Счастья тебе, Сыдылма! - страница 27
Удивительное дело: иные семьи не рады множеству детей, а другие ждут не дождутся, мучаются, если их нет. Пока я размышлял над этим сложным вопросом, крики Жалсаба перешли в ворчание, а потом он и вовсе угомонился…
На другой день Жалсаб собрал свою постель, плотничий инструмент, погрузил на телегу. Возле него стояла тетя Дулма и еще несколько доярок.
— Счастливо оставаться! Авось встретимся. Дальше колхоза не уеду.
Он не успел сесть на телегу, пожилая доярка в старом тэрлике потянула его за рукав.
— Не разбивайте свой очаг. Возьмите лучше любого из моих четырех сыновей, — она всхлипнула.
— Раз решился — не отступай. Делай, как решил. Будь счастлив. Если худо будет — возвращайся. Если мне будет трудно, найду тебя, — сказала на прощание тетя Дулма человеку, с которым целое десятилетие делила радости и горести жизни.
«Они оба любят меня. Если я стану их сыном, они не разойдутся», — такая мысль пришла мне в голову, и я закричал:
— Берите меня в дети! Хочу быть вашим сыном! — я плакал и изо всех сил дергал за руку Жалсаба. А мать моя тянула меня — наверно, боялась потерять своего единственного сына.
— Помолчи! Ты же ничего не понимаешь!
В этот миг засвистела плетка, и лошадь рванулась. Жалсаб на ходу вскочил на телегу. А мы остались и долго стояли, молчаливые, подавленные, хотя телега давно уже скрылась за бугром.
Появилась шабганса. Узнав, что Жалсаб совсем уехал, закричала:
— Уехал, уехал зятек мой! О горе мне, горе! Зачем ты покинул нас, зятек ты мой добрый! — Старуха свалилась на землю, ревела, била ногами по земле, как капризный ребенок.
А над высоким бугром вилась столбом дорожная пыль. Тетя Дулма смотрела на нее, а потом что-то тихо прошептала. Наверное, пожелала ему еще раз: «Будь счастлив!»
Ошибается, оказывается, сердце. Обманывали меня песни их жизни, а мое сердце пело песни напрасно. Не знало оно, что сердца Жалсаба и Дулмы давно уже бились вразнобой. Неужели бывает так, что песни души обманывают?

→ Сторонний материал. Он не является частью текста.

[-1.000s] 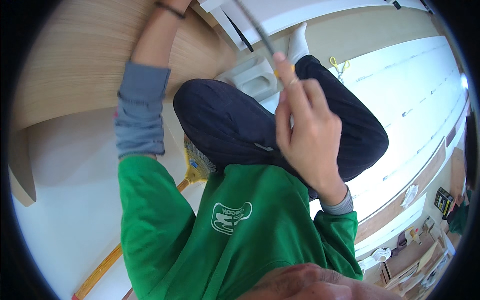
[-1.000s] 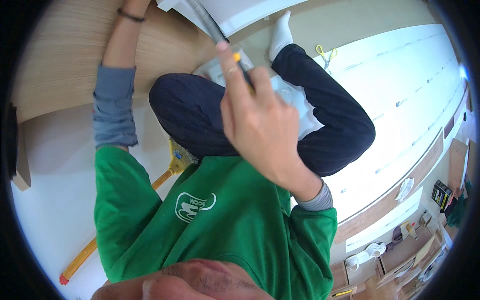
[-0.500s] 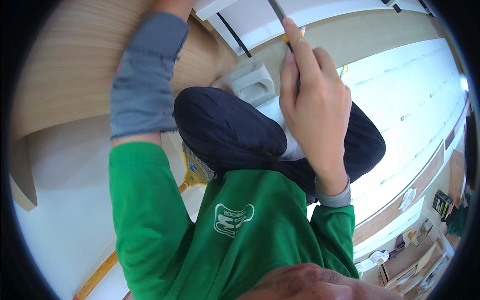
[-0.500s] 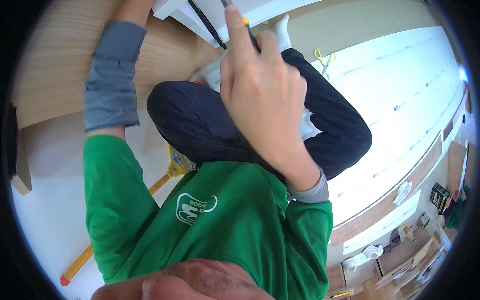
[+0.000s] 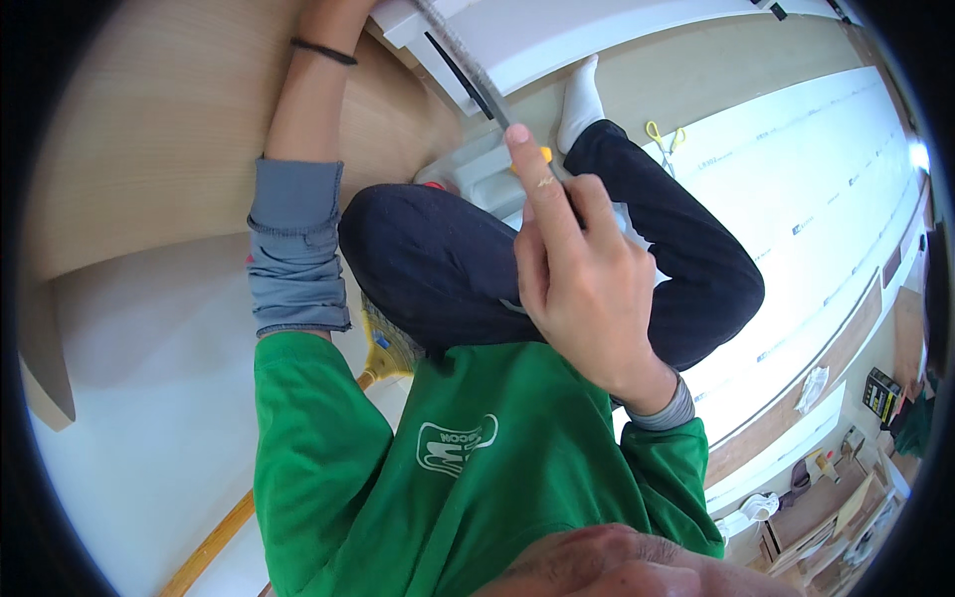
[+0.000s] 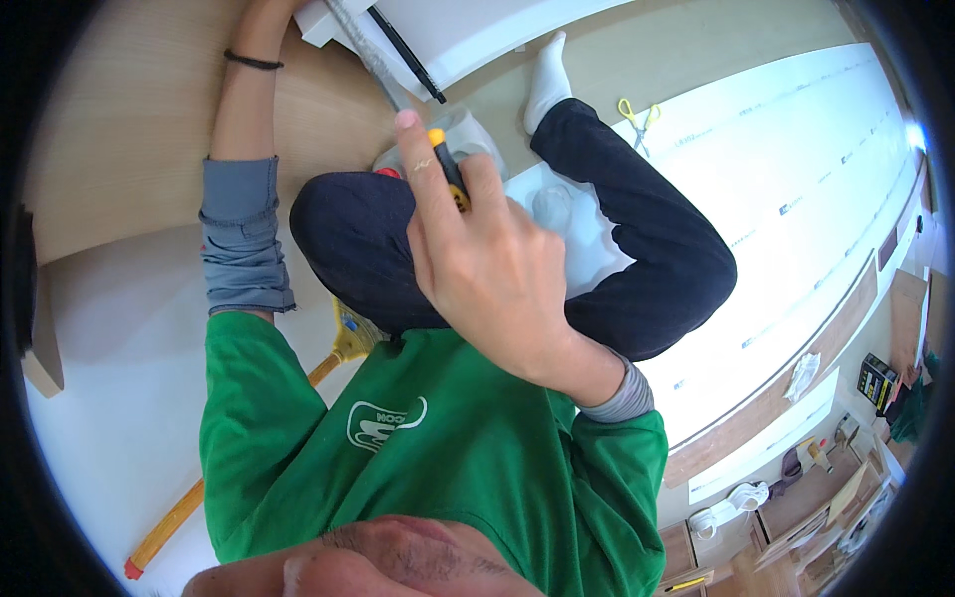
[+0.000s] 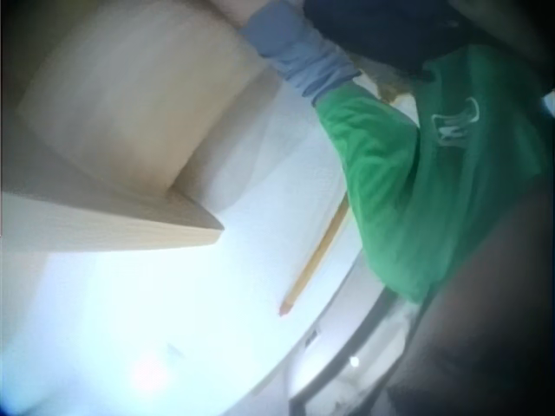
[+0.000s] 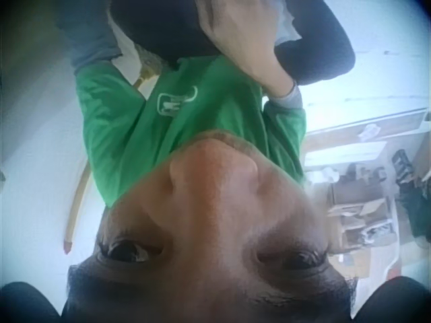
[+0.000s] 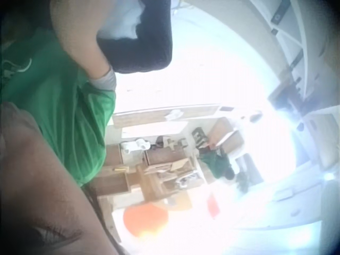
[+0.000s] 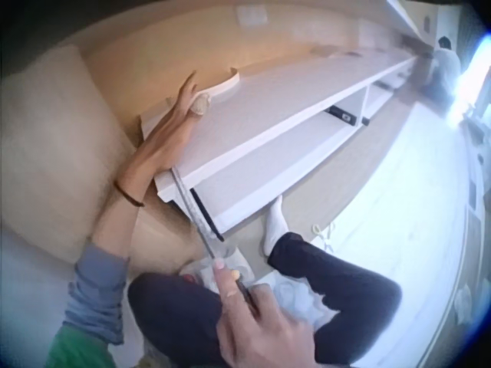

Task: The person assembles a white shelving unit. They wipe the surface with a cloth, cut a protective film with scissors, and use a file to smooth the edges of the shelves.

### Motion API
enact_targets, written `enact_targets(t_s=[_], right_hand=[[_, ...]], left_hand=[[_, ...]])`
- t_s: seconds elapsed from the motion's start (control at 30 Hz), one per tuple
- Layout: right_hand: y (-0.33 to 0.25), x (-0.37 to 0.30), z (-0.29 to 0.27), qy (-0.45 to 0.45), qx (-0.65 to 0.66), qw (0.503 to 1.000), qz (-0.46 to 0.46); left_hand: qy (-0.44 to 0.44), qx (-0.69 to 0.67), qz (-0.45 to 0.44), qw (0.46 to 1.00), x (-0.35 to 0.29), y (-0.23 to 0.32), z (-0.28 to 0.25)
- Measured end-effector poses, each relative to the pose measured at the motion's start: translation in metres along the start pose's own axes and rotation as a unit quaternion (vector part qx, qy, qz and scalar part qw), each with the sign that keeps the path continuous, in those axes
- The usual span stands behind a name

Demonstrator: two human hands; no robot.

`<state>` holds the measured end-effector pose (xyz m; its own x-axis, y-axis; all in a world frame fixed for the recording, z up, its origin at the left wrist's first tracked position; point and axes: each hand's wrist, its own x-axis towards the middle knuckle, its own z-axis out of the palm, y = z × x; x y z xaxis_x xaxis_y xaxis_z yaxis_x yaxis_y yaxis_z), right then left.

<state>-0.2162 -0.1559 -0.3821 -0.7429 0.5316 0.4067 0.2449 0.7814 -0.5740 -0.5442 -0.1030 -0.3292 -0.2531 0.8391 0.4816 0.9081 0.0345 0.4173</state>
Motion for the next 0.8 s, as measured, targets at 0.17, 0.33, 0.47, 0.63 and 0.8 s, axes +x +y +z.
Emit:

Без басистого голоса Жалсаба наша ферма стала жалкой, писклявой — только и слышались голоса женщин и детей. Казалась мне она теперь сараем без столбов. К тому же была горячая пора сеноуборки, и мужчины возвращались домой поздней ночью, а уезжали на работу чуть свет, — их и не услышишь. А быки словно узнали, что на ферме нет плотника — срывали жерди, выворачивали колья загородок. Одна за другой ломались телеги, на которых возили фляги с молоком с отдаленных гуртов, с нагульных пастбищ. Доярки не только доили коров, но и сами по очереди пасли их, косили вручную сено на ближних покосах, и каждый день, как нарочно, у них ломались грабли и косы — все к одному.
— Почини колесо, ты ведь мужчина, — сказала мне мать. — Не на чем возить дрова и воду.
Начался ремонт колеса. Я бил молотком по спицам, которые выскочили из гнезда. Полдня провозился — колесо развалилось. Словом, ферма осталась без транспорта. С нагульных гуртов молоко возили на быках без телеги: положут на спину быка потник, свяжут две фляги и перекинут через спину.
Так жили мы без плотника до осени. Утрами уже по пади Улаан-Ганги начал гулять ветерок с прохладцей, а мы все ждали плотника, но увы!
В середине сентября приехал бригадир МТФ вместе с бородатым русским мужиком, и тот мужик остался у нас. Новый плотник весь первый день потратил на расточку и наладку инструмента, который был изрядно попорчен женщинами и детьми. Появление русского на нашей ферме сильно заинтересовало меня, и, чего греха таить, я следил за каждым его шагом.
Он подошел к сломанным телегам, долго чесал затылок. Потом сбросил ватную куртку, взял из ящика свой огромный топор (у бурят были маленькие топорики кузнечной работы), подошел к березовому сучковатому кряжу, пролежавшему лет пять-шесть, и только щепки в небо полетели. Хотя я и догадался, что он хочет сделать новую ступицу для разобранного мною колеса, но все же немного еще покрутился вокруг, а потом пошел домой. И поздно вечером, когда я уже лежал под меховым одеялом, и рано утром, едва проснувшись, слышал я неумолкаемый звон его плотницкого топора. С того дня Иван (он ткнул себя пальцем в грудь и сказал; «Я — Иван!») не выпускал инструмента из рук, варил себе еду на железной печке в столярном сарайчике, спал на верстаке, расстелив свою ватную куртку.